▶ **Action item**: Repeat every entry below exactly as given.

Given data START

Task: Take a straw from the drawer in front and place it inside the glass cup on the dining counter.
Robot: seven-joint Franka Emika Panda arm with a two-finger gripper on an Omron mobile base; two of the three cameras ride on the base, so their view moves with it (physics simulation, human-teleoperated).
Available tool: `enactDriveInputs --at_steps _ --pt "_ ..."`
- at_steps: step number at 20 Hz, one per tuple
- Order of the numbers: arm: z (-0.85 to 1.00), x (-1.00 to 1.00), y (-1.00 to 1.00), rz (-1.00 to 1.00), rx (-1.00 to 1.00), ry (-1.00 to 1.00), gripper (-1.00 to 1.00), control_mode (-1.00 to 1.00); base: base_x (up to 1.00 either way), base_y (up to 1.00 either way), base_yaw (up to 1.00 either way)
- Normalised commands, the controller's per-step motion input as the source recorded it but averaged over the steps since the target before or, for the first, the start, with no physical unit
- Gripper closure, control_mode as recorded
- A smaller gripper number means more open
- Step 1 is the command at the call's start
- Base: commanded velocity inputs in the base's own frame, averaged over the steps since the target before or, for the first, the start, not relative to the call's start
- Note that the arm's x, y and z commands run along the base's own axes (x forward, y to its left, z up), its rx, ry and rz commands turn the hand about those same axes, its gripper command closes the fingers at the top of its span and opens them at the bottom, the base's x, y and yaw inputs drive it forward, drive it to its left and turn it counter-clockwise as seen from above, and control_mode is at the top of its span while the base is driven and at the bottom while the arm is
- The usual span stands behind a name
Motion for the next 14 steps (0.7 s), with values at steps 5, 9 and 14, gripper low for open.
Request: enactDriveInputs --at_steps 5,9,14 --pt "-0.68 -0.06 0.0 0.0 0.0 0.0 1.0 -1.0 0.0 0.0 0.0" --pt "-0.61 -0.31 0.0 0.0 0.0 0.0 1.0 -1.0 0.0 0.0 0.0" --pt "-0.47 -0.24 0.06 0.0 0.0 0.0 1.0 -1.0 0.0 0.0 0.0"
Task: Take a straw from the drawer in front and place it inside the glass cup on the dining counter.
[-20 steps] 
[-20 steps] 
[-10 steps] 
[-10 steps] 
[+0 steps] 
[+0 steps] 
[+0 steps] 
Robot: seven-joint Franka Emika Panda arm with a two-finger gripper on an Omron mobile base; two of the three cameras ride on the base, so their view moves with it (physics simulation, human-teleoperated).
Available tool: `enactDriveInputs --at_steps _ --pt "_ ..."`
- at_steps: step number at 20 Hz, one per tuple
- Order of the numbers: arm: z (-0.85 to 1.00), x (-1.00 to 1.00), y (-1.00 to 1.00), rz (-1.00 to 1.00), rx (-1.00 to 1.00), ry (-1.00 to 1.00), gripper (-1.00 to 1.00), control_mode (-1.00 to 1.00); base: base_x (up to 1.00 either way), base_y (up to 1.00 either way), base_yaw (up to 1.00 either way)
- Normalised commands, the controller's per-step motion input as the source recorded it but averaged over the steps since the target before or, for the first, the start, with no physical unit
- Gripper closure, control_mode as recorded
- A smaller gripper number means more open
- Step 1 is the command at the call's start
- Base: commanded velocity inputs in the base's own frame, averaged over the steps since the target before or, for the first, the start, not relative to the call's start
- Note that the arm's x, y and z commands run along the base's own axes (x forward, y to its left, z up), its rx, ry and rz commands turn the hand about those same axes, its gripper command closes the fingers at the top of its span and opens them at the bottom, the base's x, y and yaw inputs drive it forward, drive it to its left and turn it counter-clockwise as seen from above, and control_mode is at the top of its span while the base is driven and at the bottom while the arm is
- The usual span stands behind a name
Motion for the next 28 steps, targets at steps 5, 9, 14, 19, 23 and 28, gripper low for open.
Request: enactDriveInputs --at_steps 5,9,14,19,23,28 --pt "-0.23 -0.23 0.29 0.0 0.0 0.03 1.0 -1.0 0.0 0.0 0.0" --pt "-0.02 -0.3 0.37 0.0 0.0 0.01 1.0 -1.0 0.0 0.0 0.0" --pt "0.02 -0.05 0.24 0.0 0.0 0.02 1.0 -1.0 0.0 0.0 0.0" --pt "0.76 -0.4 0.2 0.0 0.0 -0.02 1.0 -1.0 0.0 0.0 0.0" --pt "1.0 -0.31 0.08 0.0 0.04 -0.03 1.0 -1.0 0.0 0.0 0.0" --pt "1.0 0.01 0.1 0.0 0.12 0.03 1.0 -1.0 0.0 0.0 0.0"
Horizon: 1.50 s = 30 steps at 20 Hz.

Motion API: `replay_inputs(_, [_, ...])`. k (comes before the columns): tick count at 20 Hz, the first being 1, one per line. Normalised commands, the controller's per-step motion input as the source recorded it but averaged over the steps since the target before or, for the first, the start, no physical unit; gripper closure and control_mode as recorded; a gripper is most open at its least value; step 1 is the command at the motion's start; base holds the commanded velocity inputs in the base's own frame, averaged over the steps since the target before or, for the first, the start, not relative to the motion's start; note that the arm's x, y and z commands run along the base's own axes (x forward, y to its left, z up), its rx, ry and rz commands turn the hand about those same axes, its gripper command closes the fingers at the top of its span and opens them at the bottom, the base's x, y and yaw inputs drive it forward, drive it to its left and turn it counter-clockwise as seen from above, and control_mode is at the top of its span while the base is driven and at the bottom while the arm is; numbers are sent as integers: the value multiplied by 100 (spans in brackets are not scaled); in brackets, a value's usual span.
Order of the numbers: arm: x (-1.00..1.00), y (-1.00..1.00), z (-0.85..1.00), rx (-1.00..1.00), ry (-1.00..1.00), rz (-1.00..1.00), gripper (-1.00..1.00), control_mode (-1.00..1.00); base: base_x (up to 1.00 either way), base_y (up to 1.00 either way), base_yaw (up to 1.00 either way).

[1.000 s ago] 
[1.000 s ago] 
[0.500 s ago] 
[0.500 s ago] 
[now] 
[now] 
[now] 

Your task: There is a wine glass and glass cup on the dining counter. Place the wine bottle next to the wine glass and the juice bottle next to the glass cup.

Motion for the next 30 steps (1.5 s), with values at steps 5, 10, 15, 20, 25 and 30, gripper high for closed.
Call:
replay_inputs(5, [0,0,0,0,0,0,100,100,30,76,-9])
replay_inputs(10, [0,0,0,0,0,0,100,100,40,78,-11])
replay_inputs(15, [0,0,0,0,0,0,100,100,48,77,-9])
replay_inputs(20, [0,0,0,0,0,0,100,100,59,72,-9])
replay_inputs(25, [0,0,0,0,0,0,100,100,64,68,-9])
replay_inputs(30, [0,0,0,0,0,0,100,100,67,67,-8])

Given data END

▶ **Result of the task**:
Task: Take a straw from the drawer in front and place it inside the glass cup on the dining counter.
Robot: seven-joint Franka Emika Panda arm with a two-finger gripper on an Omron mobile base; two of the three cameras ride on the base, so their view moves with it (physics simulation, human-teleoperated).
Available tool: `enactDriveInputs --at_steps _ --pt "_ ..."`
- at_steps: step number at 20 Hz, one per tuple
- Order of the numbers: arm: z (-0.85 to 1.00), x (-1.00 to 1.00), y (-1.00 to 1.00), rz (-1.00 to 1.00), rx (-1.00 to 1.00), ry (-1.00 to 1.00), gripper (-1.00 to 1.00), control_mode (-1.00 to 1.00); base: base_x (up to 1.00 either way), base_y (up to 1.00 either way), base_yaw (up to 1.00 either way)
- Normalised commands, the controller's per-step motion input as the source recorded it but averaged over the steps since the target before or, for the first, the start, with no physical unit
- Gripper closure, control_mode as recorded
- A smaller gripper number means more open
- Step 1 is the command at the call's start
- Base: commanded velocity inputs in the base's own frame, averaged over the steps since the target before or, for the first, the start, not relative to the call's start
- Note that the arm's x, y and z commands run along the base's own axes (x forward, y to its left, z up), its rx, ry and rz commands turn the hand about those same axes, its gripper command closes the fingers at the top of its span and opens them at the bottom, the base's x, y and yaw inputs drive it forward, drive it to its left and turn it counter-clockwise as seen from above, and control_mode is at the top of its span while the base is driven and at the bottom while the arm is
- The usual span stands behind a name
Motion for the next 14 steps (0.7 s), with values at steps 5, 9 and 14, gripper low for open.
Request: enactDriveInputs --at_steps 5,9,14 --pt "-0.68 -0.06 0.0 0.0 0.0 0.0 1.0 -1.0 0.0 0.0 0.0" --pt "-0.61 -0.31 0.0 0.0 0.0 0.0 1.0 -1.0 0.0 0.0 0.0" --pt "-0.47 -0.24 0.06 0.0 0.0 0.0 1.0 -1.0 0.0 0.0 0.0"
Task: Take a straw from the drawer in front and place it inside the glass cup on the dining counter.
[-20 steps] 
[-20 steps] 
[-10 steps] 
[-10 steps] 
[+0 steps] 
[+0 steps] 
[+0 steps] 
Robot: seven-joint Franka Emika Panda arm with a two-finger gripper on an Omron mobile base; two of the three cameras ride on the base, so their view moves with it (physics simulation, human-teleoperated).
Available tool: `enactDriveInputs --at_steps _ --pt "_ ..."`
- at_steps: step number at 20 Hz, one per tuple
- Order of the numbers: arm: z (-0.85 to 1.00), x (-1.00 to 1.00), y (-1.00 to 1.00), rz (-1.00 to 1.00), rx (-1.00 to 1.00), ry (-1.00 to 1.00), gripper (-1.00 to 1.00), control_mode (-1.00 to 1.00); base: base_x (up to 1.00 either way), base_y (up to 1.00 either way), base_yaw (up to 1.00 either way)
- Normalised commands, the controller's per-step motion input as the source recorded it but averaged over the steps since the target before or, for the first, the start, with no physical unit
- Gripper closure, control_mode as recorded
- A smaller gripper number means more open
- Step 1 is the command at the call's start
- Base: commanded velocity inputs in the base's own frame, averaged over the steps since the target before or, for the first, the start, not relative to the call's start
- Note that the arm's x, y and z commands run along the base's own axes (x forward, y to its left, z up), its rx, ry and rz commands turn the hand about those same axes, its gripper command closes the fingers at the top of its span and opens them at the bottom, the base's x, y and yaw inputs drive it forward, drive it to its left and turn it counter-clockwise as seen from above, and control_mode is at the top of its span while the base is driven and at the bottom while the arm is
- The usual span stands behind a name
Motion for the next 28 steps, targets at steps 5, 9, 14, 19, 23 and 28, gripper low for open.
Request: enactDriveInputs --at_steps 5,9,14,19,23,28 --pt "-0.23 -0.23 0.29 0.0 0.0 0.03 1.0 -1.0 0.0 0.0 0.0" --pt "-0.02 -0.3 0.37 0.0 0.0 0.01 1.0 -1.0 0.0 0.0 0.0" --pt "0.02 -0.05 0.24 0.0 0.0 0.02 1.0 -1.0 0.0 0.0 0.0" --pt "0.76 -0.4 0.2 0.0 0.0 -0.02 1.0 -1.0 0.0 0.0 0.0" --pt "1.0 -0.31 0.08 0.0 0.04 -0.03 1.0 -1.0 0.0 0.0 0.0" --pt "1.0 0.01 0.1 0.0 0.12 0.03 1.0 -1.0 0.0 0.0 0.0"
Horizon: 1.50 s = 30 steps at 20 Hz.

Motion API: `replay_inputs(_, [_, ...])`. k (comes before the columns): tick count at 20 Hz, the first being 1, one per line. Normalised commands, the controller's per-step motion input as the source recorded it but averaged over the steps since the target before or, for the first, the start, no physical unit; gripper closure and control_mode as recorded; a gripper is most open at its least value; step 1 is the command at the motion's start; base holds the commanded velocity inputs in the base's own frame, averaged over the steps since the target before or, for the first, the start, not relative to the motion's start; note that the arm's x, y and z commands run along the base's own axes (x forward, y to its left, z up), its rx, ry and rz commands turn the hand about those same axes, its gripper command closes the fingers at the top of its span and opens them at the bottom, the base's x, y and yaw inputs drive it forward, drive it to its left and turn it counter-clockwise as seen from above, and control_mode is at the top of its span while the base is driven and at the bottom while the arm is; numbers are sent as integers: the value multiplied by 100 (spans in brackets are not scaled); in brackets, a value's usual span.
Order of the numbers: arm: x (-1.00..1.00), y (-1.00..1.00), z (-0.85..1.00), rx (-1.00..1.00), ry (-1.00..1.00), rz (-1.00..1.00), gripper (-1.00..1.00), control_mode (-1.00..1.00); base: base_x (up to 1.00 either way), base_y (up to 1.00 either way), base_yaw (up to 1.00 either way).

[1.000 s ago] 
[1.000 s ago] 
[0.500 s ago] 
[0.500 s ago] 
[now] 
[now] 
[now] 

Your task: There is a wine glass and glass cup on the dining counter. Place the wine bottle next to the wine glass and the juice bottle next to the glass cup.

Motion for the next 30 steps (1.5 s), with values at steps 5, 10, 15, 20, 25 and 30, gripper high for closed.
Call:
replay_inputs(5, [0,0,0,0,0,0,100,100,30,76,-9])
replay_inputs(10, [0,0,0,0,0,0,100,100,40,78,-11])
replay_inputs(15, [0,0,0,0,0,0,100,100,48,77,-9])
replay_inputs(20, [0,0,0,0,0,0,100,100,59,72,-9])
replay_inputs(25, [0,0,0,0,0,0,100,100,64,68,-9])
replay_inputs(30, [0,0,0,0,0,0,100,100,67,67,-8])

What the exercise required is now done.